[Instructions for the task] Your task is to repeat exactly the lines below between the line holding "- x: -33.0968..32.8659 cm" and the line holding "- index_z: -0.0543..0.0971", inclusive, and only those.

[Material to process]

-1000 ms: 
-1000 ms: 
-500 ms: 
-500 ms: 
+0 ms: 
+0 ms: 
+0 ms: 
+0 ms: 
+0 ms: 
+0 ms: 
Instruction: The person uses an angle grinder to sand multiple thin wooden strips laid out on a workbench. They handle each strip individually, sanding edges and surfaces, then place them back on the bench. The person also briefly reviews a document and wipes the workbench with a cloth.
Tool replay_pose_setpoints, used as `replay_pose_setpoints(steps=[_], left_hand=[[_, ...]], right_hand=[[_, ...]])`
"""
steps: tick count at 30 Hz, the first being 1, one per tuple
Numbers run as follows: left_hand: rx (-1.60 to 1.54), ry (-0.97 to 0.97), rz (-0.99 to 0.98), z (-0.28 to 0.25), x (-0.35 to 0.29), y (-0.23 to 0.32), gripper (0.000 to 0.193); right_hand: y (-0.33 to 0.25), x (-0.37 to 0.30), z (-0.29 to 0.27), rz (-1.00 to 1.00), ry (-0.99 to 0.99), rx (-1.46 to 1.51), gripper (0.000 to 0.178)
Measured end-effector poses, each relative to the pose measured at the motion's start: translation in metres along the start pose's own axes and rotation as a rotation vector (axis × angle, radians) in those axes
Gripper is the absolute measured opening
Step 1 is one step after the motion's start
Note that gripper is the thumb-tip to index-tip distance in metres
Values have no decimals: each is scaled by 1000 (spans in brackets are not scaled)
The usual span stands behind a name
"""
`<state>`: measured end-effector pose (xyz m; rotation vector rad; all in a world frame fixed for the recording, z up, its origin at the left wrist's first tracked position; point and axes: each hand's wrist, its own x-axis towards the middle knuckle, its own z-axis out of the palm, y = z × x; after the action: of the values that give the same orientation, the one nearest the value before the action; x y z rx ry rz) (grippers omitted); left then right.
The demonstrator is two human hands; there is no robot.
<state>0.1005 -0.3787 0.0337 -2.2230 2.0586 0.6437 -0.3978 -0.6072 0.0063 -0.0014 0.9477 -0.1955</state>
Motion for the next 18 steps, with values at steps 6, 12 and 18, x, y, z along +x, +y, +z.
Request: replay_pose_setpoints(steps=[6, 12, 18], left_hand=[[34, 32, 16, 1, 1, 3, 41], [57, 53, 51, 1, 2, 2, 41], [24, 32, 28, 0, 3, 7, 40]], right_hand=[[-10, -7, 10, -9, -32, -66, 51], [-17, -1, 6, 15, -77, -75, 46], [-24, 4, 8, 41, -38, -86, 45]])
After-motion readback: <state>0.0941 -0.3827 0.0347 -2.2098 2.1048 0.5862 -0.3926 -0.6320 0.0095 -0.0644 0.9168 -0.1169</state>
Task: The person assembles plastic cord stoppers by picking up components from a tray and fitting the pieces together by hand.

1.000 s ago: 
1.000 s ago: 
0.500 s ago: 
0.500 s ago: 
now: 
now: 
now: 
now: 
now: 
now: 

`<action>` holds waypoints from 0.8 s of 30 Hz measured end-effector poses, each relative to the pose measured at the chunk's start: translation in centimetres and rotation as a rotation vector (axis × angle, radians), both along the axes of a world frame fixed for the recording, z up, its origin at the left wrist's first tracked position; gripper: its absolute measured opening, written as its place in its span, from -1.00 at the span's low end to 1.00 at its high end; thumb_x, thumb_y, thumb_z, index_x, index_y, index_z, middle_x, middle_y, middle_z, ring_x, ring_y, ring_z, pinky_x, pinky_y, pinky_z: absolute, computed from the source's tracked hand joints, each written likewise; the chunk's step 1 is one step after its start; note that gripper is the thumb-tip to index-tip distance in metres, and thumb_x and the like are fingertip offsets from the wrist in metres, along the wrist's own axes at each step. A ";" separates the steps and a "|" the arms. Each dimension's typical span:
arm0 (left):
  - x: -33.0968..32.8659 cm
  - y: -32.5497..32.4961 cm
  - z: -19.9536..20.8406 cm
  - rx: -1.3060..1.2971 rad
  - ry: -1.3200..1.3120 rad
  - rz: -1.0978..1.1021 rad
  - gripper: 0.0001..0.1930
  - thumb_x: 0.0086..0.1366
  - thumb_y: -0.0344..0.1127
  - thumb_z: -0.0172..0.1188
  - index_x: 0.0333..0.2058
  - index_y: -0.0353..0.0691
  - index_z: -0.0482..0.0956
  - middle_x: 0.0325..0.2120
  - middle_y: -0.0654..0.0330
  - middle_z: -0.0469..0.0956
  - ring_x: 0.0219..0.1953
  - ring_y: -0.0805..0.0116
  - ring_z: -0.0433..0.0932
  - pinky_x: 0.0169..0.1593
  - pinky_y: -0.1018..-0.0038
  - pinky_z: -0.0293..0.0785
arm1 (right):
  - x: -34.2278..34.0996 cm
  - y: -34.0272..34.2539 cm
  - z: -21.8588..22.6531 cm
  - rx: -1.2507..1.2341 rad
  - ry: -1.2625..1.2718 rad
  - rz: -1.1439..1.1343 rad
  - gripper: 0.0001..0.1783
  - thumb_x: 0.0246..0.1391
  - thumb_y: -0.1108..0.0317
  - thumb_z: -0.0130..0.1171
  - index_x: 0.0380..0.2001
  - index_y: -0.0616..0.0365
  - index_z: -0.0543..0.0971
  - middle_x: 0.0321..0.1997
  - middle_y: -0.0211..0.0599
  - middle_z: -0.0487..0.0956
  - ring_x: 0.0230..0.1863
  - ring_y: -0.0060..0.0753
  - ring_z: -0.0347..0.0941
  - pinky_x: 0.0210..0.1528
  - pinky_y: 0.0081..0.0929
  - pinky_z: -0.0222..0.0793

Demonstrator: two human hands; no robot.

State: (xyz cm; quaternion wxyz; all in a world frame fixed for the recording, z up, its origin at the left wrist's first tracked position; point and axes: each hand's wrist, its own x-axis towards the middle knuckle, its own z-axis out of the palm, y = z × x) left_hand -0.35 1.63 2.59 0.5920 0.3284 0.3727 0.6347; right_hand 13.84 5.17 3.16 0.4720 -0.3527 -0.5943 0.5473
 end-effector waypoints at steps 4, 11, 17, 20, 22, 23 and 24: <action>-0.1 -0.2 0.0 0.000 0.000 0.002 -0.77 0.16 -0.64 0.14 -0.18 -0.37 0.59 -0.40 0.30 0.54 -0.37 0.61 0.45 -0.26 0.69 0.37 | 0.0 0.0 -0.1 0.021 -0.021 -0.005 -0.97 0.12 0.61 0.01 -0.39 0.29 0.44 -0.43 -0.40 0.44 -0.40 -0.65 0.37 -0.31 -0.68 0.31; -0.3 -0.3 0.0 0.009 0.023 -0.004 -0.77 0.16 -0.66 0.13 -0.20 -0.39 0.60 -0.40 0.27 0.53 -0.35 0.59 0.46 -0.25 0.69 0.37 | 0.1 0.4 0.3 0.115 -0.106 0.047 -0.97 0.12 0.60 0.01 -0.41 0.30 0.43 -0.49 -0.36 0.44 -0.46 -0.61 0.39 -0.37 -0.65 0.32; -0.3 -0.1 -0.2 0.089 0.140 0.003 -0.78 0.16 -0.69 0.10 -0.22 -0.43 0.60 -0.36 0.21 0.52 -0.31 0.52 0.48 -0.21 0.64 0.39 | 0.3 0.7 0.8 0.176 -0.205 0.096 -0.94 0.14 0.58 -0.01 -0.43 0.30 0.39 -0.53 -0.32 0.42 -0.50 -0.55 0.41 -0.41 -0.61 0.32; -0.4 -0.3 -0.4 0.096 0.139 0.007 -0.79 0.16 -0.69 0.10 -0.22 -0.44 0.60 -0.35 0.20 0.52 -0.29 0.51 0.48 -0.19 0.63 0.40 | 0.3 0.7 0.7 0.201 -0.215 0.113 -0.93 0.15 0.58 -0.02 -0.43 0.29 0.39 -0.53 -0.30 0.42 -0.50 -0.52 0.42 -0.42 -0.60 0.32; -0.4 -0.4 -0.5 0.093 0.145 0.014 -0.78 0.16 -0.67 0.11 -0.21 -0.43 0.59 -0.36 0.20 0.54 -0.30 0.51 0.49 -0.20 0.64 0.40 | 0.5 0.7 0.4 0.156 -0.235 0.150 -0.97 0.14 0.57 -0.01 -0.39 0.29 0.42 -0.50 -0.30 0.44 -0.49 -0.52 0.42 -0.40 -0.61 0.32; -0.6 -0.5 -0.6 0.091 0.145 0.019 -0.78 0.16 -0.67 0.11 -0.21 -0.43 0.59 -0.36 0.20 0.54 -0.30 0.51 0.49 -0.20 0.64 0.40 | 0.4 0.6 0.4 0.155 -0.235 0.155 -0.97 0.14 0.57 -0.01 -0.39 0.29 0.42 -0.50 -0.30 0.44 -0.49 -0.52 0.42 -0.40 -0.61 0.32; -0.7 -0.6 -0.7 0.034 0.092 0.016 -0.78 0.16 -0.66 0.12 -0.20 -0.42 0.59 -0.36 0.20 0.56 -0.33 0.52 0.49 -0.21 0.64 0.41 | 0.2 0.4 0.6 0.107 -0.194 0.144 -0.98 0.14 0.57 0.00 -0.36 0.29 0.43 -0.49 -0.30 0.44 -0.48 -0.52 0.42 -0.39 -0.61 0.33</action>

[Exercise response]
  - x: -33.0968..32.8659 cm
  - y: -32.5497..32.4961 cm
  - z: -19.9536..20.8406 cm
  - rx: -1.3060..1.2971 rad
  - ry: -1.3200..1.3120 rad
  - rz: -1.0978..1.1021 rad
  - gripper: 0.0001..0.1930
  - thumb_x: 0.0086..0.1366
  - thumb_y: -0.0344..0.1127
  - thumb_z: -0.0172..0.1188
  - index_x: 0.0333..0.2058
  - index_y: -0.0353..0.0691
  - index_z: -0.0482..0.0956
  - middle_x: 0.0325..0.2120
  - middle_y: -0.0654..0.0330
  - middle_z: -0.0469..0.0956
  - ring_x: 0.0219..0.1953
  - ring_y: -0.0805..0.0116
  - ring_z: -0.0433..0.0932
  - pinky_x: 0.0169..0.1593
  - pinky_y: -0.1018..-0.0038
  - pinky_z: -0.0293..0.0785
arm1 (right):
  - x: -34.2278..34.0996 cm
  - y: -34.0272..34.2539 cm
  - z: -21.8588..22.6531 cm
  - rx: -1.2507..1.2341 rad
  - ry: -1.2625..1.2718 rad
  - rz: -1.1439..1.1343 rad
  - gripper: 0.0001..0.1783
  - thumb_x: 0.0246..0.1391
  - thumb_y: -0.1108..0.0317
  - thumb_z: -0.0130..0.1171
  - index_x: 0.0380..0.2001
  - index_y: -0.0616..0.0365
  - index_z: -0.0543..0.0971

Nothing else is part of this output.